> [PROBLEM REQUIREMENTS]
Each line of the listing that holds "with" counts once; report how many there are, and nothing more.

> [STORED DATA]
:::::

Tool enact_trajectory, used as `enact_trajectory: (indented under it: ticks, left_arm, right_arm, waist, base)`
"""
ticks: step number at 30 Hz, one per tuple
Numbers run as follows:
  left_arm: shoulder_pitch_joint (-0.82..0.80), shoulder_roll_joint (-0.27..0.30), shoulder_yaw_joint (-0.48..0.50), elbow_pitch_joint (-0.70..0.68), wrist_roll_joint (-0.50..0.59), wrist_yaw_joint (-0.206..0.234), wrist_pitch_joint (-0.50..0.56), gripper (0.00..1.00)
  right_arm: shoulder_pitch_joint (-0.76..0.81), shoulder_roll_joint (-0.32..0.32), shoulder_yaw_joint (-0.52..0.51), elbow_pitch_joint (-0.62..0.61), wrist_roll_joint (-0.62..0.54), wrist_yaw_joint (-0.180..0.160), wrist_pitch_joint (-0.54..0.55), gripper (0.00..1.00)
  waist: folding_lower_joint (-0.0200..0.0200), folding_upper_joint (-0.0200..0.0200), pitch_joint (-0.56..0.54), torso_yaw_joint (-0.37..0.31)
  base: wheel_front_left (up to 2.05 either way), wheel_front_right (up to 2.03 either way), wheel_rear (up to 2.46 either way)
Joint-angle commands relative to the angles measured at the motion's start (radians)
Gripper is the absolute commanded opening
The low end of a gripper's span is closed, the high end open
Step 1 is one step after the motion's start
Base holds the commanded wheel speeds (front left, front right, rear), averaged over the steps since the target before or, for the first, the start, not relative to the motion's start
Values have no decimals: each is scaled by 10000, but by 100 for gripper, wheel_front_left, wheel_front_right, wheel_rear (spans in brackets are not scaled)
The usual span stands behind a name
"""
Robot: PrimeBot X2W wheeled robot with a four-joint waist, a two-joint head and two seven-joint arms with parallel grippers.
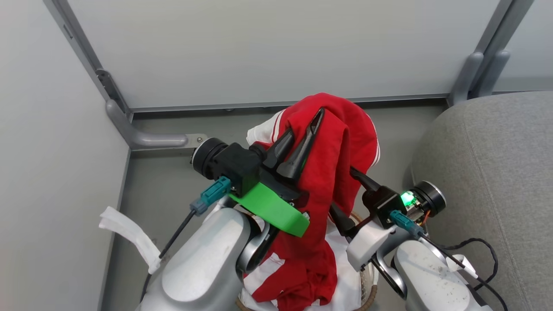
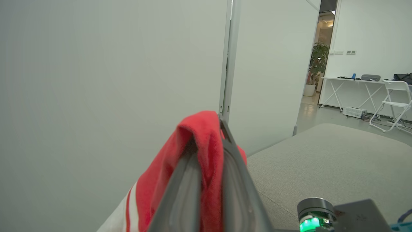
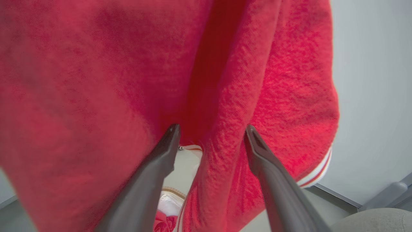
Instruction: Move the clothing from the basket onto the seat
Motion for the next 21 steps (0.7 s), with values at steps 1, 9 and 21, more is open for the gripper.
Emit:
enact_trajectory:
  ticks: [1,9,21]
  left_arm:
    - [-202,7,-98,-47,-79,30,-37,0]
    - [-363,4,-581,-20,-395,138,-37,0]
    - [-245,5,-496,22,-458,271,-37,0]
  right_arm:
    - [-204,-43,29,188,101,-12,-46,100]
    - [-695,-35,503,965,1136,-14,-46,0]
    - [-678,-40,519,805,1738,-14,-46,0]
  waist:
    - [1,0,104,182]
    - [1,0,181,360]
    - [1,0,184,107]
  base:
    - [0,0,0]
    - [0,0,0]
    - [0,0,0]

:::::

> [TASK OUTPUT]
2